### Work to be completed:
Tally the lines of the listing that contain the string "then". Give the number and nothing else.

——————

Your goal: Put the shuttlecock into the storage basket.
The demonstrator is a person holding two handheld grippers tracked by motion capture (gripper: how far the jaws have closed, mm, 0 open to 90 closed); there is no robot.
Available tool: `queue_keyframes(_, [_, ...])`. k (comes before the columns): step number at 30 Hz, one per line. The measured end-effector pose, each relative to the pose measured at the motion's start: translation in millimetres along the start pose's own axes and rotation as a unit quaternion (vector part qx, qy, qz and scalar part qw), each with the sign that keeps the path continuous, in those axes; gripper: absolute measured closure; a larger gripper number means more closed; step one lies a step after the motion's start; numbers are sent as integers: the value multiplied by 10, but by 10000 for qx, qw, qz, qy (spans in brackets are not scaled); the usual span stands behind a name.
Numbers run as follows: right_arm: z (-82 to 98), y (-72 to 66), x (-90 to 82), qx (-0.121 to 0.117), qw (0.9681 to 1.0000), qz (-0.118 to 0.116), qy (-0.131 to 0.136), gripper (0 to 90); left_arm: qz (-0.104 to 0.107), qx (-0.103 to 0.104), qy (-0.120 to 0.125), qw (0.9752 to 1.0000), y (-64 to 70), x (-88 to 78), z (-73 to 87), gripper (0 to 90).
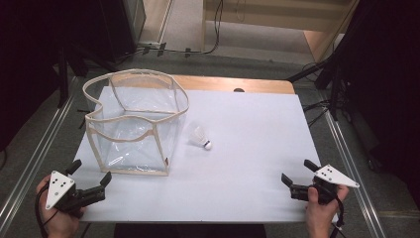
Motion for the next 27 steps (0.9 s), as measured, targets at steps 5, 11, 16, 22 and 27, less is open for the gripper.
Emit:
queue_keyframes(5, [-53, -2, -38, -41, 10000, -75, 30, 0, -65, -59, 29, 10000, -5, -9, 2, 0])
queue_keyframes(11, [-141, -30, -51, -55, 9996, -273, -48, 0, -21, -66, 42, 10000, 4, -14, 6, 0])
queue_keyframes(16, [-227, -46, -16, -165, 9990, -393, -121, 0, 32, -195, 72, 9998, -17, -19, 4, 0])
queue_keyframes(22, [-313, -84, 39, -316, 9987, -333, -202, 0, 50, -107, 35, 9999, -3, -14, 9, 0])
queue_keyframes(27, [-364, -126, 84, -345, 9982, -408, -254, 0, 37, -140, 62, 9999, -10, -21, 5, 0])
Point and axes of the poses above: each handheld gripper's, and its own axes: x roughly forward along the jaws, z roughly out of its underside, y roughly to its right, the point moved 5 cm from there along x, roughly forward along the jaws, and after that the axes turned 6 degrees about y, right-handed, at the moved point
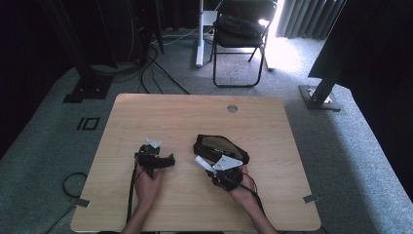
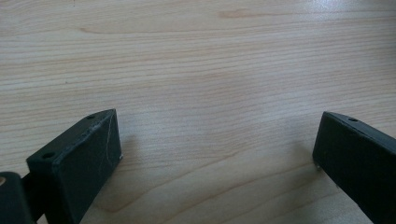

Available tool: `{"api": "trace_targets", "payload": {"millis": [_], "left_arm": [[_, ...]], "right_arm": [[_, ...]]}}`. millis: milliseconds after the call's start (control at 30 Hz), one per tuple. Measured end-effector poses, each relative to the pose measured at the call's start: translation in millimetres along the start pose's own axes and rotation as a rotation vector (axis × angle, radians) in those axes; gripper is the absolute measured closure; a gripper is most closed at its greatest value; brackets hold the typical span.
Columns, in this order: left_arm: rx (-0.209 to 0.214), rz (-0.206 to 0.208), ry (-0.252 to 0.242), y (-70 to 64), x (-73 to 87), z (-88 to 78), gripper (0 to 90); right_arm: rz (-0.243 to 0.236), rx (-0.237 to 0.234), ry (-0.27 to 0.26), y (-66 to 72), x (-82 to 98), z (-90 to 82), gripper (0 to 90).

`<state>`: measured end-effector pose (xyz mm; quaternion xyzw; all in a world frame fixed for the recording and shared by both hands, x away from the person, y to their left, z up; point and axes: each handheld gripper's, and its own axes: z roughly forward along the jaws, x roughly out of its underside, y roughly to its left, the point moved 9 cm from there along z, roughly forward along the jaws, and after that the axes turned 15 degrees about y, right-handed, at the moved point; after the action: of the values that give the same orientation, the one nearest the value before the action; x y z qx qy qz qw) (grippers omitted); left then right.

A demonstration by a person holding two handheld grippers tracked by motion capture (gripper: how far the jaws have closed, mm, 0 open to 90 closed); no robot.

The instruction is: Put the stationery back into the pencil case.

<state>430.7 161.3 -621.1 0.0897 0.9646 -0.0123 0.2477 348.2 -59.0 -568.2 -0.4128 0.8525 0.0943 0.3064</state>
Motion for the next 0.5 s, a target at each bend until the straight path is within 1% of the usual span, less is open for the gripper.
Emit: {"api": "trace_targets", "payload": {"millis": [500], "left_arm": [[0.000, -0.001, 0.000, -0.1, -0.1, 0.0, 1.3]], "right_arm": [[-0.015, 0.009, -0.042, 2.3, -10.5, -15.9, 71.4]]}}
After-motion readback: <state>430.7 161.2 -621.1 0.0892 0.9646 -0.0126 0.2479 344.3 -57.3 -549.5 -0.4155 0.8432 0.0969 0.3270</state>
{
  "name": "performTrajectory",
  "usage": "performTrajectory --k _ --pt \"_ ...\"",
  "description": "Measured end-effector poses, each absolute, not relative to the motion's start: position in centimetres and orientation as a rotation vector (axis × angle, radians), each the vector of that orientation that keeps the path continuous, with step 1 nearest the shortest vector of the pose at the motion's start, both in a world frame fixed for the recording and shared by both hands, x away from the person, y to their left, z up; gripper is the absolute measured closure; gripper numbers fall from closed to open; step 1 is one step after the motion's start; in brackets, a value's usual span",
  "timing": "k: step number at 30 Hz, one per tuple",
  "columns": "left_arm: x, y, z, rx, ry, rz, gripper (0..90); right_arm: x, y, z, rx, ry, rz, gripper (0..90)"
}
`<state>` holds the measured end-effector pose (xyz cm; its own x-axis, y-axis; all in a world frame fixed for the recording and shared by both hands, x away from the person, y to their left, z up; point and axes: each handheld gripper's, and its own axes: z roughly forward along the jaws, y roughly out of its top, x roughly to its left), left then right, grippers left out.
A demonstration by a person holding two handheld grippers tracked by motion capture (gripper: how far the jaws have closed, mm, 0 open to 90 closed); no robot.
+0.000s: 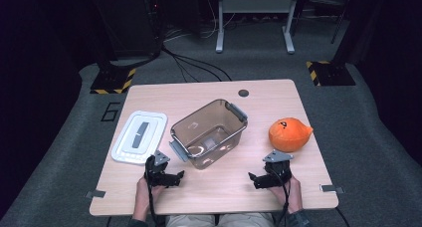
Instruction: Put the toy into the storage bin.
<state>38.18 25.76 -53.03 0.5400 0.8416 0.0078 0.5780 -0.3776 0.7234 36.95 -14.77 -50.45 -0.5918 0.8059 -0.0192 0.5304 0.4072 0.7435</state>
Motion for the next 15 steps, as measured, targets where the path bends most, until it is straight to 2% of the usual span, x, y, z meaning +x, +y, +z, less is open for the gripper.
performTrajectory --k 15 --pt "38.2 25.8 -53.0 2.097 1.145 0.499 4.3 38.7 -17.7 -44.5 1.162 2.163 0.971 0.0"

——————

### Task answer:
2